算盘固然打得不错,但是孔有德深知事情不会有这么简单――特别是在几天前,孙元化居然离奇的从软禁他的监军道衙门消失了,还消失的无影无踪!
看守他的卫兵,要么死了,要么就一无所知。虽说派驻在监军道衙门的守兵全是辽人,但是事发之后还是用严刑拷问了守卫,结果一无所获。他们要么睡着了,要么就什么也没听到、看到。
失去了孙元化,也就失去了他们手中的最大砝码,比起一起被俘的其他几个官员,孙元化的官位最高,在朝中的关系最广,又是登莱地区的最高长官,他的一言一行都能起到很大的影响,原先李九成等人就打算利用他出面和朝廷联系招抚事宜。
孙元化的离奇失踪,还带来了更可怕的潜在威胁,那就是,到底是什么人,能够在重兵把守之下的登州城内神不知鬼不觉的将他带走?
虽然在翌日在一座敌楼上发现守台士兵全部被杀,很有可能对方是越城而入,但是不敢是李还是孔,几乎所有人都不相信有人有如此的本事――就算世上有红线这样的奇人,那她盗走也不过是一只盒子,而孙元化是一个大活人。

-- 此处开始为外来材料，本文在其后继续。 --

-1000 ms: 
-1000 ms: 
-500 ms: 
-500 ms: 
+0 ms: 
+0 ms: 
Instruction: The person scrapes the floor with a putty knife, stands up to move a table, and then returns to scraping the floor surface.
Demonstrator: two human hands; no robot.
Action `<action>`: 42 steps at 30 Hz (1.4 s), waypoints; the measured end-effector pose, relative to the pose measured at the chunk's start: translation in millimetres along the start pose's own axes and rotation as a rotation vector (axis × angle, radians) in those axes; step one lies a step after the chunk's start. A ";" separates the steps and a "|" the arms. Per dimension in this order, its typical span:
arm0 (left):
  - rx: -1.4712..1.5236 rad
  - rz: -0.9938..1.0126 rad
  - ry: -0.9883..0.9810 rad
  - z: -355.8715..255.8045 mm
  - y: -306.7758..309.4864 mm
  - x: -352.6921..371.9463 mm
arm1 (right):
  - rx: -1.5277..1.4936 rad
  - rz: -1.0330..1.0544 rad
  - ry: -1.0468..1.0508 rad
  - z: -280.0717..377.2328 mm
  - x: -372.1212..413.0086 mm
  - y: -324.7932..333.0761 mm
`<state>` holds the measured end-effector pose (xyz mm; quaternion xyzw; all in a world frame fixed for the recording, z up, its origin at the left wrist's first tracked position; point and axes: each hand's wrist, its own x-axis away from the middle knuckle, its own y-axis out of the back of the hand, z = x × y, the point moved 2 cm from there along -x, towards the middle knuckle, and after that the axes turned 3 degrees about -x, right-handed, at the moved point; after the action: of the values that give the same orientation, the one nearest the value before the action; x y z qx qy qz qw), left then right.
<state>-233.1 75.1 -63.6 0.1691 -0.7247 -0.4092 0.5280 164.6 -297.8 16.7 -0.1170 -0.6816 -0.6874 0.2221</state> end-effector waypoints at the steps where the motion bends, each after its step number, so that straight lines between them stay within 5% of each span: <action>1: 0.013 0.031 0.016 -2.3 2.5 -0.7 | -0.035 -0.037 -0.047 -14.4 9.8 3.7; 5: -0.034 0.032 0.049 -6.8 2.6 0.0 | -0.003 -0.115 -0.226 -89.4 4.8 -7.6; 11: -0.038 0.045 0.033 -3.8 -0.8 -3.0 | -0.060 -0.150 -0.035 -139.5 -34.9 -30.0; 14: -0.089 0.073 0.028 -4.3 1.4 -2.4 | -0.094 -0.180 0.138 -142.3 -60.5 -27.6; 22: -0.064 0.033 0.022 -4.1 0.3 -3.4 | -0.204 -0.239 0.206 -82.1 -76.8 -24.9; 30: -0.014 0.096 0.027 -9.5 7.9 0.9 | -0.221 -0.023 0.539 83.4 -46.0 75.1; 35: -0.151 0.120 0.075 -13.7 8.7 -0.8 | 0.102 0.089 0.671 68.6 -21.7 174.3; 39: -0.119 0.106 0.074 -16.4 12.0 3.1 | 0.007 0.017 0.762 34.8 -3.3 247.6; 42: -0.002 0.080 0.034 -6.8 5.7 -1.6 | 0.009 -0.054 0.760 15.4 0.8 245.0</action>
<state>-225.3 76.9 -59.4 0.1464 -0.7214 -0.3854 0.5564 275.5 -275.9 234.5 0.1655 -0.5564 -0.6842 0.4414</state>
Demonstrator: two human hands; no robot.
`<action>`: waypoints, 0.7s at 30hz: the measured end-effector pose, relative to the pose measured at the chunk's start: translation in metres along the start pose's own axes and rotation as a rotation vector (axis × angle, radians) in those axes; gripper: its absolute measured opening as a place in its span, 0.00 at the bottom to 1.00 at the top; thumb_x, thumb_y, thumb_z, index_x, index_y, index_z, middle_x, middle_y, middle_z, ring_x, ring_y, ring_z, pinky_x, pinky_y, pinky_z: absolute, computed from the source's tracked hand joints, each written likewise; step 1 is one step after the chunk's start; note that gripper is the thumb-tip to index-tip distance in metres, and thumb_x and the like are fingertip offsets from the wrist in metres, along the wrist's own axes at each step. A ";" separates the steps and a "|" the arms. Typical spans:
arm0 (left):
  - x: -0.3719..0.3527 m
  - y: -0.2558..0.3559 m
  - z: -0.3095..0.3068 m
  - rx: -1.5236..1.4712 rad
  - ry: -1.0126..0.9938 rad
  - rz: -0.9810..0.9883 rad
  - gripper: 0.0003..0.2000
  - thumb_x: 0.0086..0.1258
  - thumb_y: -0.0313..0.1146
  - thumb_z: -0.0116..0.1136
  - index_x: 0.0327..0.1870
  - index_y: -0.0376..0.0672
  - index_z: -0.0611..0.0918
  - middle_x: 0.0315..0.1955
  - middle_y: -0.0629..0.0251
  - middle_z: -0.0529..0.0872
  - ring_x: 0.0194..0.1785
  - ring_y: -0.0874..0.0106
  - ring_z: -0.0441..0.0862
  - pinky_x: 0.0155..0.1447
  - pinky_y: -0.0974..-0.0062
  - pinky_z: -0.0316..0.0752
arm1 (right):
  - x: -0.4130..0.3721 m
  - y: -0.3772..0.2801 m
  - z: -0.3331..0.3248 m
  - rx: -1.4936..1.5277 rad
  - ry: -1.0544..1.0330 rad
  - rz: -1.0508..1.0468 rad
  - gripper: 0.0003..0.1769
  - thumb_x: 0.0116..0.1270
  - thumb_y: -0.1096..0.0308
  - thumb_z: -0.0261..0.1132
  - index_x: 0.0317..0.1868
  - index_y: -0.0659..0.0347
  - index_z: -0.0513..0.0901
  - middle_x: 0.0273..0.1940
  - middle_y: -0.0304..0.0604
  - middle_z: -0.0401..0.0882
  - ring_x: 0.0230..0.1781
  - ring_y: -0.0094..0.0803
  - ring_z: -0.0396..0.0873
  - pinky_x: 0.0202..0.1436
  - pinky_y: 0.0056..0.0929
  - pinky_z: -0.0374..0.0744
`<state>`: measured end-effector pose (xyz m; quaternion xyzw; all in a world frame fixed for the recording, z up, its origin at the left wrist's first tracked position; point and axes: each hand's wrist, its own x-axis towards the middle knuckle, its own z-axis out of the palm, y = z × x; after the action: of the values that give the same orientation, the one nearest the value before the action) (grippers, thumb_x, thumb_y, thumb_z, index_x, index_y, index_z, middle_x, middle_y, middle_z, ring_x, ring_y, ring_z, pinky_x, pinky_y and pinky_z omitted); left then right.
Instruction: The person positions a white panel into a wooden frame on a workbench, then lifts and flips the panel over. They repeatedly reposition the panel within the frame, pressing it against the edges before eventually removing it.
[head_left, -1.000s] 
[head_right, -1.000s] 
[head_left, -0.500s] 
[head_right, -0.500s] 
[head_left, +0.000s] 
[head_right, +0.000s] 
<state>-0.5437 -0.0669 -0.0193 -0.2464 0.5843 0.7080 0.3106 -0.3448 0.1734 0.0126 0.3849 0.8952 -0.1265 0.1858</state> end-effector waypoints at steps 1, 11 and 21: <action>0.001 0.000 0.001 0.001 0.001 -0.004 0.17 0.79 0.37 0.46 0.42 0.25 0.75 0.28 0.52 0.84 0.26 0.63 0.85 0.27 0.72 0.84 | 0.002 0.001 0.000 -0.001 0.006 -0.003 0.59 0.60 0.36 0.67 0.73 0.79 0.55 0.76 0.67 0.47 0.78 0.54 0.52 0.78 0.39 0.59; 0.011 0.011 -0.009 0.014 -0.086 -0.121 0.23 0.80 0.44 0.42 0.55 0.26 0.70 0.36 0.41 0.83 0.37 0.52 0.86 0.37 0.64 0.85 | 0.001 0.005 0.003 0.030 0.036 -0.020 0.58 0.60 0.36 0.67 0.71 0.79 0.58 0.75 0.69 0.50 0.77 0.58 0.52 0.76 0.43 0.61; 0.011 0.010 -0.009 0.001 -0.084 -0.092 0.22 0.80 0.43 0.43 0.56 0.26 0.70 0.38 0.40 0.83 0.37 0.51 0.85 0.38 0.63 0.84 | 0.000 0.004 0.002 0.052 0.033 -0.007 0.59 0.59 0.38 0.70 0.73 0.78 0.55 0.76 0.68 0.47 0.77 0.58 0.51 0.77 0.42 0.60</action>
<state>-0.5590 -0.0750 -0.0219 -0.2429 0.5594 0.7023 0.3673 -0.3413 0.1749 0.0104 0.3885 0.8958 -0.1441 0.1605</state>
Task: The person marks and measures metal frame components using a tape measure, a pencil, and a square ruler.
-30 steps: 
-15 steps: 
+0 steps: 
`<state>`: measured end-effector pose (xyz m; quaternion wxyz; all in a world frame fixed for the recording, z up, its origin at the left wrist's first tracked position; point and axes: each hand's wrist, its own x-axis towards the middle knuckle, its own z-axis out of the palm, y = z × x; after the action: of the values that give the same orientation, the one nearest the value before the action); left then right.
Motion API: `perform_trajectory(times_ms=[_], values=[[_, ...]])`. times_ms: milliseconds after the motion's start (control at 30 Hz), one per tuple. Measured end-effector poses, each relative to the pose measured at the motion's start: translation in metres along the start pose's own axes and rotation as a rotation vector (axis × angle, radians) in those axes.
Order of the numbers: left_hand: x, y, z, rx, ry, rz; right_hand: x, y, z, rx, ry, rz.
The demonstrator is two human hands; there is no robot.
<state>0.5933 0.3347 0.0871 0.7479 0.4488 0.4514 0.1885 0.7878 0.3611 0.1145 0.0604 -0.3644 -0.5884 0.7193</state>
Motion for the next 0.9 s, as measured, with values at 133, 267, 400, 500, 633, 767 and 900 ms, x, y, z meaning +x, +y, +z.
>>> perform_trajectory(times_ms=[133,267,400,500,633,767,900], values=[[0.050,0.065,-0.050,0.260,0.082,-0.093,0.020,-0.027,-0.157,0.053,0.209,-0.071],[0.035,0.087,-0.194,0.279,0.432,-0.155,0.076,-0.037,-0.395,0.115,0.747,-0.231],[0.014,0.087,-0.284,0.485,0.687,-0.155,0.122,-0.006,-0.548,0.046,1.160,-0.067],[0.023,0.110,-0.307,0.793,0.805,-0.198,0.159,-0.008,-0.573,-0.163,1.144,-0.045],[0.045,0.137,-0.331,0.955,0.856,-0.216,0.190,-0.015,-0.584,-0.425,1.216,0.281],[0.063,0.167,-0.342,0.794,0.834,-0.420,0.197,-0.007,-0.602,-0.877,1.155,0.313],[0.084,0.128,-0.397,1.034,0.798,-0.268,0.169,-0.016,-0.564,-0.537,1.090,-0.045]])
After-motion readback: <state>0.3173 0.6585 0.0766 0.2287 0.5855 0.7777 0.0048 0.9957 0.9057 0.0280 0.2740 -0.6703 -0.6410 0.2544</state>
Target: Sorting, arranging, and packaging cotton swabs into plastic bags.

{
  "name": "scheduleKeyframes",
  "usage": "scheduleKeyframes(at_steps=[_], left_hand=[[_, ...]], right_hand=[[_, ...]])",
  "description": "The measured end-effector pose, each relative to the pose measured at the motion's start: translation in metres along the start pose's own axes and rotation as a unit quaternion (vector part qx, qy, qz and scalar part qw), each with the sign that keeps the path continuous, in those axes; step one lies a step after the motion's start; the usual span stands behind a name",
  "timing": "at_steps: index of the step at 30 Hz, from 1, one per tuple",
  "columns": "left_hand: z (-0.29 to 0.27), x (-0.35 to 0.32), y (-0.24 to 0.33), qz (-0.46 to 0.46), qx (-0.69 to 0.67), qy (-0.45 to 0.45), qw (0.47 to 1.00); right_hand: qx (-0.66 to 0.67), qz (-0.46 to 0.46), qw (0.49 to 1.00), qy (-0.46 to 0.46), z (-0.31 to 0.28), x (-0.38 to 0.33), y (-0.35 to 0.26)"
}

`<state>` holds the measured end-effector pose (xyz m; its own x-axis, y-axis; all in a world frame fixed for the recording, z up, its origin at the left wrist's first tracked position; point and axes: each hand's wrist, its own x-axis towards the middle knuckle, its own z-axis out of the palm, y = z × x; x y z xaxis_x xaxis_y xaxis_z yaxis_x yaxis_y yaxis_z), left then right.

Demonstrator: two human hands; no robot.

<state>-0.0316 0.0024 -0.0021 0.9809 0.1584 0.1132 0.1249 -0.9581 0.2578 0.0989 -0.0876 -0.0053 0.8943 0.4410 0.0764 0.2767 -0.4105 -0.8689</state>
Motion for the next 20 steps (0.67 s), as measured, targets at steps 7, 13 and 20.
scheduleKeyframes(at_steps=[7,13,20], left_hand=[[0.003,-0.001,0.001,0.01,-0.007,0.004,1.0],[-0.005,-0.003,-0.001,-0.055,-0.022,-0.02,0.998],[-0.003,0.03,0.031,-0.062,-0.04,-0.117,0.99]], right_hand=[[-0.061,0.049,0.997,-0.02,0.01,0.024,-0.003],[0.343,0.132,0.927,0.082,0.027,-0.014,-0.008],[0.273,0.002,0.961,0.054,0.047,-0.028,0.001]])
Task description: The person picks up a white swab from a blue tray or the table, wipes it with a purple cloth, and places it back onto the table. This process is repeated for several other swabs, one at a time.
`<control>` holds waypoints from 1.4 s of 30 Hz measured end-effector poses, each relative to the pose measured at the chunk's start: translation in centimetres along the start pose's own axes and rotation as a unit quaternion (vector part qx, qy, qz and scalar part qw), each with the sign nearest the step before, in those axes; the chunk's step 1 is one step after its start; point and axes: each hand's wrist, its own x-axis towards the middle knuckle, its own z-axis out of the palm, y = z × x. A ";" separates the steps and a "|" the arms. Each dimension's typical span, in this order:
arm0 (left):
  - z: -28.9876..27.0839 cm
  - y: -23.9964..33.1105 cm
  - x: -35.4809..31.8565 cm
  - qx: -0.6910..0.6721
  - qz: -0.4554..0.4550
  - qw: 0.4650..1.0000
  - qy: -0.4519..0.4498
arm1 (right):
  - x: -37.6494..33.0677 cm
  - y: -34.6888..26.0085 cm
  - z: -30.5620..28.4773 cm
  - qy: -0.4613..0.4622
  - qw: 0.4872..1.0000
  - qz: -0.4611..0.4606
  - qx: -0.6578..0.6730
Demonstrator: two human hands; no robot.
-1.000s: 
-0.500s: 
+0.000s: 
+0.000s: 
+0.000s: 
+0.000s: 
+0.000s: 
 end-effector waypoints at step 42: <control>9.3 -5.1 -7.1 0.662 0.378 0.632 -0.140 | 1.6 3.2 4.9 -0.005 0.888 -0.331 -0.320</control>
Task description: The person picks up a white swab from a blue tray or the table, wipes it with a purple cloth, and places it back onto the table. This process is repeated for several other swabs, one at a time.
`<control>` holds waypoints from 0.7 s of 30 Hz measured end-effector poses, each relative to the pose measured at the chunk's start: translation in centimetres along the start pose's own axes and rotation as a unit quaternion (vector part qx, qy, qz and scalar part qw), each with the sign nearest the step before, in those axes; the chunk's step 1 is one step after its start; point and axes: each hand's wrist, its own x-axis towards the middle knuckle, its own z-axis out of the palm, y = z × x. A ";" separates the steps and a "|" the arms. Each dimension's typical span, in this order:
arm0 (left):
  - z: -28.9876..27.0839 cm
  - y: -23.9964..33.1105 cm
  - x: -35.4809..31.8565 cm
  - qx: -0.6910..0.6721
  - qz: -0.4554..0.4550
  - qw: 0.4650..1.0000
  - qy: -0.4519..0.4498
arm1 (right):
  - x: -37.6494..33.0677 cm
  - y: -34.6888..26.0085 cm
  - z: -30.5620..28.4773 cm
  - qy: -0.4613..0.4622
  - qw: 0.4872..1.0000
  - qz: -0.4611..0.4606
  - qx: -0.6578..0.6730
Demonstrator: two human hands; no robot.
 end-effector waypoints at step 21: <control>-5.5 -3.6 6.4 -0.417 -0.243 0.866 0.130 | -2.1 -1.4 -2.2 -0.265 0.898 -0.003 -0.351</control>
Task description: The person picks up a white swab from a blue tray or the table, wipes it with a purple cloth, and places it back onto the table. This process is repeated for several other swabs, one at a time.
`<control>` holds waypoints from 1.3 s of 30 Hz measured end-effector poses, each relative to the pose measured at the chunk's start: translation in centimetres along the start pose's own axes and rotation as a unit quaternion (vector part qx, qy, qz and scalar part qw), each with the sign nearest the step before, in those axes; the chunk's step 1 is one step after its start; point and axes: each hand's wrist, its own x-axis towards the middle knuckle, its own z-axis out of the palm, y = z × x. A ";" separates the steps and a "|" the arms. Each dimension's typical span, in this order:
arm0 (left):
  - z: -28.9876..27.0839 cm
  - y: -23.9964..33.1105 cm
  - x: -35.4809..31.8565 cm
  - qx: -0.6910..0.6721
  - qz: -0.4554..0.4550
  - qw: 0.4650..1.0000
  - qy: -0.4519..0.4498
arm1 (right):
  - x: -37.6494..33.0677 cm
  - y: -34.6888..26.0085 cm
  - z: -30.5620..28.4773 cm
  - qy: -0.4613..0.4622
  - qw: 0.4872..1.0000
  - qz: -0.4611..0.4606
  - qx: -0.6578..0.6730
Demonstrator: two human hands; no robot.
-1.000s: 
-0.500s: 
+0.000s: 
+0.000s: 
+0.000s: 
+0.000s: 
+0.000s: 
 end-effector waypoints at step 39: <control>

失踪的不仅有孙元化,还有伺候孙元化的二个僮仆和一个家丁。这四个大活人在漆黑的夜里能大模大样的从城墙上带出登州城去,没一个人敢说自己信。
当天就下达了不许外传一切消息的命令,监军道衙门内当天的其他看守只要活着的,从上到下全灭了。。但是此事引起了叛军高层之间的猜忌――许多人都认为,这是城内某个高层将领做得,他很可能将孙元化藏了起来,用来作为自己未来“反正”的本钱。
而孔有德又是受猜忌最深的人――几乎所有人都认为:如果有人会这么做,那么孔有德就是最可能的人。
首先他受过孙元化的大恩――还不止于此,孙元化和孔有德之间的关系并非恩情这般简单,许多人都听说过孙元化能当上登莱巡抚,和孔有德暗中贿赂朝中大佬有关的传闻。而孙元化当上登州巡抚之后,确实对孔有德不薄。
其次,孔有德在叛军高层中的权柄和号召力仅次于李九成,如果要反正,他处在最有利的地位上――只要干掉李九成这个“首恶”他不但无罪,搞不好还能有功。